-- AIM OF THE EXERCISE --
Your answer should be the lines below from the one with "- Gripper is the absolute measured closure" to the one with "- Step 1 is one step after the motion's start", both included, given again exactly and with nothing added.

-- DATASET EXCERPT --

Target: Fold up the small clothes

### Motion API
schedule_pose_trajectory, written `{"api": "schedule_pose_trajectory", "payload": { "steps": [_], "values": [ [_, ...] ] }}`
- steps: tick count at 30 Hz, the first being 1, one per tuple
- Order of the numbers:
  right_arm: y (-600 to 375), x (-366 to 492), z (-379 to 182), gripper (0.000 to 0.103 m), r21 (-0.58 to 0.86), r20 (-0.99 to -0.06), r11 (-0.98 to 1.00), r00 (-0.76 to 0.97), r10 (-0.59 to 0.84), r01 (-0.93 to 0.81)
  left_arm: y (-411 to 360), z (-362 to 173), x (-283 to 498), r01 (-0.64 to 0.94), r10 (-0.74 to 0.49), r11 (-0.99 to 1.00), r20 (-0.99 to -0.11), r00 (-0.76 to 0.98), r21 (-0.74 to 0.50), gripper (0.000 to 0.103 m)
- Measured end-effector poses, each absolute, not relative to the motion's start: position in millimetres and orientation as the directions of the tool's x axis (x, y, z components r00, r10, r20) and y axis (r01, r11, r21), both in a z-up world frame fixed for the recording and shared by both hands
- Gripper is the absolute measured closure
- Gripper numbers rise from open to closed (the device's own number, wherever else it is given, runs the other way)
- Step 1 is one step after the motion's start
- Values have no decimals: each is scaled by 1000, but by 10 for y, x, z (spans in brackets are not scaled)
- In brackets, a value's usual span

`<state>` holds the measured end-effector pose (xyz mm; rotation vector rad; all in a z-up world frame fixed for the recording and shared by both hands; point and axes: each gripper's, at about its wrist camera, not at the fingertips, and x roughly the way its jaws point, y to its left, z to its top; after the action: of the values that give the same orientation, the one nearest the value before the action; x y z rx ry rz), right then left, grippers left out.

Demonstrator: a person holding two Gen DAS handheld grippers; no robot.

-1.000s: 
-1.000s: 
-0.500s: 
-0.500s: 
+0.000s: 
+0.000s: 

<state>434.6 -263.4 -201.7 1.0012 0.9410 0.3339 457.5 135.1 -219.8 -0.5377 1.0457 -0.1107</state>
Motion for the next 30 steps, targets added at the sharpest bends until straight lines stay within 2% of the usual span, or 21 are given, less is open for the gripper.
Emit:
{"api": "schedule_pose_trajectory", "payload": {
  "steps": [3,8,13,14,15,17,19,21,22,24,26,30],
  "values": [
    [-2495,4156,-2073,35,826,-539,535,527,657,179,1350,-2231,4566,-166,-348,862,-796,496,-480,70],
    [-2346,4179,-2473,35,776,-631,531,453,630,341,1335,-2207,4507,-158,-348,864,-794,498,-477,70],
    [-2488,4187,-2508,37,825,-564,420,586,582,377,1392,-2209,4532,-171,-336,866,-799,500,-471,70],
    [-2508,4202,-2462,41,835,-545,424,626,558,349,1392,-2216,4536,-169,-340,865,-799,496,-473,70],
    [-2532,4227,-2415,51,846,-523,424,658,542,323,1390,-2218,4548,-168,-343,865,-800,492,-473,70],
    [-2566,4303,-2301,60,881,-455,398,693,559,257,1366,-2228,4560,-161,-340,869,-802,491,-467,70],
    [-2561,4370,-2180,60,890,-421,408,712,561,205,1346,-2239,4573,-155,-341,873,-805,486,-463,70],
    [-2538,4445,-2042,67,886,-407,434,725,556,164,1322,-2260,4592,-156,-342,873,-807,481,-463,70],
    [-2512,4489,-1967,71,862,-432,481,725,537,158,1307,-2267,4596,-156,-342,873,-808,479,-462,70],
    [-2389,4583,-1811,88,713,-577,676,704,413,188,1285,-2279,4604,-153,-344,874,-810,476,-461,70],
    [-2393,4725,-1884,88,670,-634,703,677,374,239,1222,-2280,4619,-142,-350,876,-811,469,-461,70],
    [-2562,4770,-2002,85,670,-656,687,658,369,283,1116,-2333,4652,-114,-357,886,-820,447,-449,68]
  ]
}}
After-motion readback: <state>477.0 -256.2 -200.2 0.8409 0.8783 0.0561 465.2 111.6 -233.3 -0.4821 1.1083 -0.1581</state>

-- OUTPUT --
- Gripper is the absolute measured closure
- Gripper numbers rise from open to closed (the device's own number, wherever else it is given, runs the other way)
- Step 1 is one step after the motion's start

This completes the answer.